De tweede cheque is een interessanter geval. Indien de cheque met de beperkende tekst op de achterzijde is geëndosseerd door een persoon met de bevoegdheid om vorderingen te vereffenen, zou de debiteur-betaler kunnen aanvoeren dat dit een geschrift is waarin hij ermee instemt het bedrag van de cheque als volledige betaling te aanvaarden. Maar wat als de cheque niet is geëndosseerd, maar gewoon naar de bank van de begunstigde is gestuurd om te worden gestort? Wat als de cheque is geëndosseerd door een debiteurenklerk zonder bevoegdheid om verschuldigde bedragen te compromitteren? Wat indien de cheque is geëndosseerd met een stempel in plaats van een persoonlijke handtekening? En wat indien de beperkende aantekening is doorgehaald? In deze gevallen zou men verwachten dat een rechtbank tot de conclusie komt dat er geen overeenkomst tot vermindering of kwijtschelding van de schuld door ondertekening tot stand is gekomen en dat de cheque dus niet alle vorderingen teniet doet, ongeacht wat er in de aantekening staat.

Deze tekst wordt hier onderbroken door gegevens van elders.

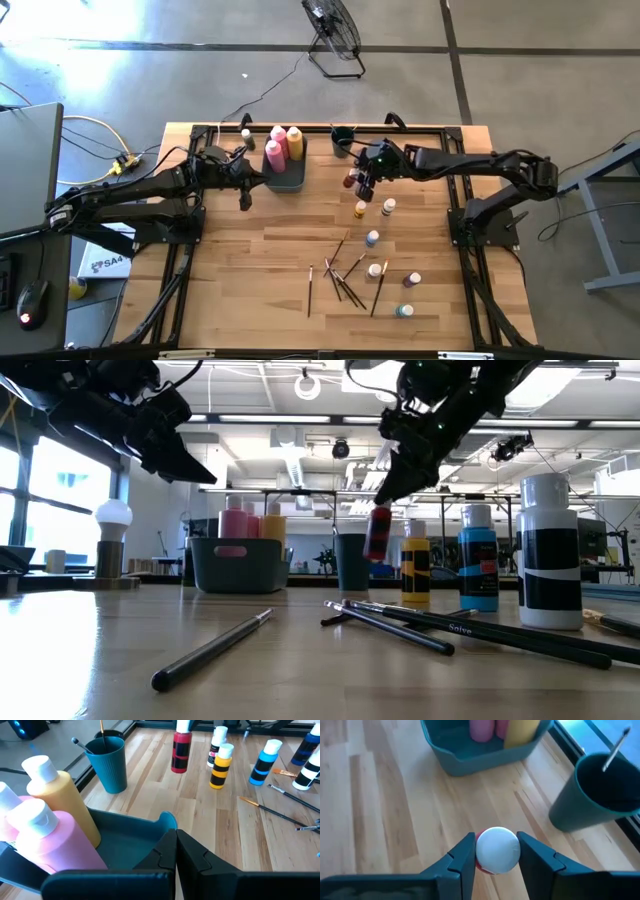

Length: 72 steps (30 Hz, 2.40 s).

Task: Pick & Place Paint Supplies
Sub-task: Move the red paint bottle from right to the middle of the table

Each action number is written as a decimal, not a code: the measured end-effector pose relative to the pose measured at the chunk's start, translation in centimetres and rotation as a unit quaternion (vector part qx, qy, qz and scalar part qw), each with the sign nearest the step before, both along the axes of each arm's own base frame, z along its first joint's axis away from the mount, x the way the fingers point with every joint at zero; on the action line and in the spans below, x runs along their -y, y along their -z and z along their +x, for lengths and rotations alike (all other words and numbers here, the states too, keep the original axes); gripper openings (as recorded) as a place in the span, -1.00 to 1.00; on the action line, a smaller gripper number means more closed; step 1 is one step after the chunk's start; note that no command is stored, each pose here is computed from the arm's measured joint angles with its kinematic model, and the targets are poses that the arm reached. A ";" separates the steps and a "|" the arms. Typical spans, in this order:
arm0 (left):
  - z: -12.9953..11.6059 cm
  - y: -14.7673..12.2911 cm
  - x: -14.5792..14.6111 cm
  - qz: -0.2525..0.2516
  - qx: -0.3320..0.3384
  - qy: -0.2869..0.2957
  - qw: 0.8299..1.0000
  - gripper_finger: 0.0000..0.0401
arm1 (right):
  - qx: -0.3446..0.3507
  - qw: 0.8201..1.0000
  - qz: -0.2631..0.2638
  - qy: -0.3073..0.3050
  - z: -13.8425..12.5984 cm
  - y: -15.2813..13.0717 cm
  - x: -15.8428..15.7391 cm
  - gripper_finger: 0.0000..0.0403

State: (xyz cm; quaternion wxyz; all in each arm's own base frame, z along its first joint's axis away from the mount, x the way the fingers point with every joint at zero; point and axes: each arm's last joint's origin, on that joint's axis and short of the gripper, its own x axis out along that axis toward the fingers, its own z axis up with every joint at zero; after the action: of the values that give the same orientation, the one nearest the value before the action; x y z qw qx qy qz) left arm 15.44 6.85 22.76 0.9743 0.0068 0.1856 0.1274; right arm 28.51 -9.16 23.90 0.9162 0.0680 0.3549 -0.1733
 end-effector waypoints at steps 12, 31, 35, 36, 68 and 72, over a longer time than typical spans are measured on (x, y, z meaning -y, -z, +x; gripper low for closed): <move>0.0 0.0 0.0 0.002 0.001 0.001 1.000 -1.00 | 0.041 0.999 -0.010 -0.020 1.1 -1.3 -1.2 -0.41; 0.0 0.0 0.0 0.001 0.000 0.001 1.000 -1.00 | -0.023 0.998 0.009 -0.061 9.3 1.1 -0.4 -0.42; 0.0 0.0 0.0 0.000 -0.002 0.003 1.000 -1.00 | -0.046 0.996 0.005 -0.078 10.6 1.4 -0.7 -0.39; 0.0 0.1 0.0 -0.001 -0.003 0.003 1.000 -1.00 | -0.044 0.996 0.006 -0.082 10.9 1.4 -0.8 -0.40; 0.0 0.1 0.0 -0.001 -0.003 0.000 1.000 -1.00 | -0.066 0.993 0.010 -0.102 12.5 3.8 -0.9 -0.31; 0.0 0.1 0.0 -0.001 -0.003 0.001 1.000 -1.00 | -0.062 0.992 0.005 -0.110 12.6 3.7 -0.9 -0.26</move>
State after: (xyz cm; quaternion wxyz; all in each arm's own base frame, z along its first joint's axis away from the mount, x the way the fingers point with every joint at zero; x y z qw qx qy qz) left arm 15.42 6.84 22.71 0.9738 0.0067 0.1886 0.1268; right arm 41.08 -8.28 20.22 0.9056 0.0221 0.4171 -0.0734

Dus na 4 oktober 1997, als u iemand aan wie u geld verschuldigd bent, zover wilt krijgen dat hij minder dan het nominale bedrag van de schuld accepteert, kunt u beter een ondertekende overeenkomst in die zin krijgen. Het volstaat niet om een memo, een beperkende aantekening of een begeleidende brief te gebruiken. Als schuldeiser hebt u nu meer speelruimte bij het innen van cheques die voor minder dan het verschuldigde bedrag worden aangeboden. Wees echter voorzichtig wanneer u een cheque verzilvert terwijl er een duidelijke begeleidende brief is waarin uw recht om de cheque te endosseren afhankelijk wordt gesteld van de aanvaarding van het verminderde bedrag als volledige betaling, of waarin anderszins staat dat u, wanneer u de cheque verzilvert, ermee instemt de schuld te verminderen. Zelfs in het gezicht van een duidelijk wettelijk mandaat, zijn rechtbanken bereid geweest om diegenen te veroordelen die de poging van een andere partij om te goeder trouw te onderhandelen op oneerlijke wijze afsnijden.